We cannot even begin to estimate the full extent of the consequences of the war on nature. But the impacts are extremely bad wherever there has been warfare. Let’s take the region of Polesia in the north. There, the fighting has set fire to huge areas of moorland. The moors there are very old and ecologically valuable. As a result of the fighting and shelling, large peat fires occur time and again. These fires, some of which are underground, simply cannot be brought under control, even under normal conditions. This means that not only have forests, fields and meadows been destroyed by the fires, but also the flames continue underground. This, of course, releases huge amounts of greenhouse gases from the peatlands. Beyond a natural disaster, it is likely also a climate catastrophe.

Is it even possible to protect nature under such conditions?

Yes, we are continuing our work, with the help of our partners.
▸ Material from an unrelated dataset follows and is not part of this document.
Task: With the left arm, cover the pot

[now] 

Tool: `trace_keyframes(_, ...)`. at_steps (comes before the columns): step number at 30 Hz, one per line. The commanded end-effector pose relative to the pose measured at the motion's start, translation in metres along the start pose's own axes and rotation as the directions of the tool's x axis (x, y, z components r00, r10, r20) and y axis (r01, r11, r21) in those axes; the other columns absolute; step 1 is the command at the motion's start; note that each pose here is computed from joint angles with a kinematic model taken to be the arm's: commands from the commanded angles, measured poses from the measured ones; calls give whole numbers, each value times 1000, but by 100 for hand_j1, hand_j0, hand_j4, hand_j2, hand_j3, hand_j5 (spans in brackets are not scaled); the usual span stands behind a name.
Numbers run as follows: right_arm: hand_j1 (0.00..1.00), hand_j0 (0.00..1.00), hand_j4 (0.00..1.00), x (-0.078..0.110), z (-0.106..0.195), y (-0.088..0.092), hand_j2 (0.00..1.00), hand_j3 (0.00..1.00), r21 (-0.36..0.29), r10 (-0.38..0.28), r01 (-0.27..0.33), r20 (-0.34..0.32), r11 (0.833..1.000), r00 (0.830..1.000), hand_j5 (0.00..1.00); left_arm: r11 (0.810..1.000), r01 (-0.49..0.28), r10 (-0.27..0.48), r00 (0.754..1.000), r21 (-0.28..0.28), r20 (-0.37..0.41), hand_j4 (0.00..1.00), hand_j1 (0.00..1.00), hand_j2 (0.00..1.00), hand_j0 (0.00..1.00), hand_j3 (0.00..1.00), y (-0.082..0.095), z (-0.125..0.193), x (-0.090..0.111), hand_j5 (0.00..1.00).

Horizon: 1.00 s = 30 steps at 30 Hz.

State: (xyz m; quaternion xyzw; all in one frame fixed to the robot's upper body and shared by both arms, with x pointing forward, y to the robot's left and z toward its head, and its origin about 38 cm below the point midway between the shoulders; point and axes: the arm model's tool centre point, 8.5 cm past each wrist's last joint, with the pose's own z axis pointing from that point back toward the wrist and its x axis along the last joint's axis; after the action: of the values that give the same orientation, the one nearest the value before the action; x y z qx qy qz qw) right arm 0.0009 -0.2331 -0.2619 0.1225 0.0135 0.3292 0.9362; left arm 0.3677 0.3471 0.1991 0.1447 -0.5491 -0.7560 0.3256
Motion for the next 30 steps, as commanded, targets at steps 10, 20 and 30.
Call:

The German Nature and Biodiversity Conservation Union, for example, supports us. We have a large protection program for bison in the region around Mykolaiv. We are also working to protect barn owls in Zakarpats’ka Oblast when the situation allows. Unfortunately, other projects had to be paused because there are too many land mines in the protected areas or because fighting is raging. And one quarter of our protected areas are now under the control of the occupying forces.

Before the war, there was very close cooperation between conservationists from Ukraine, Belarus and Russia. As a result, many cross-border projects were created. Will this happen again when the war is over?

If it will happen again with Russia, I truly cannot say. But certainly it will happen with our friends in Belarus.

How important is nature to people in times of war?

Very important, I can assure you. I’ll give you an example from last weekend. Despite the constant threat of attacks, we offered a bird excursion to the Kyiv Botanical Garden. The attendance was huge. People love nature, and contact with nature gives many of us psychological strength.

What species of birds did you and other birders see?

We have seen a whopping 72 species, including rarities for a big city, such as the European Honey Buzzard and Red-breasted Flycatcher. The happy, carefree song of the Eurasian Golden Oriole, especially, moved many.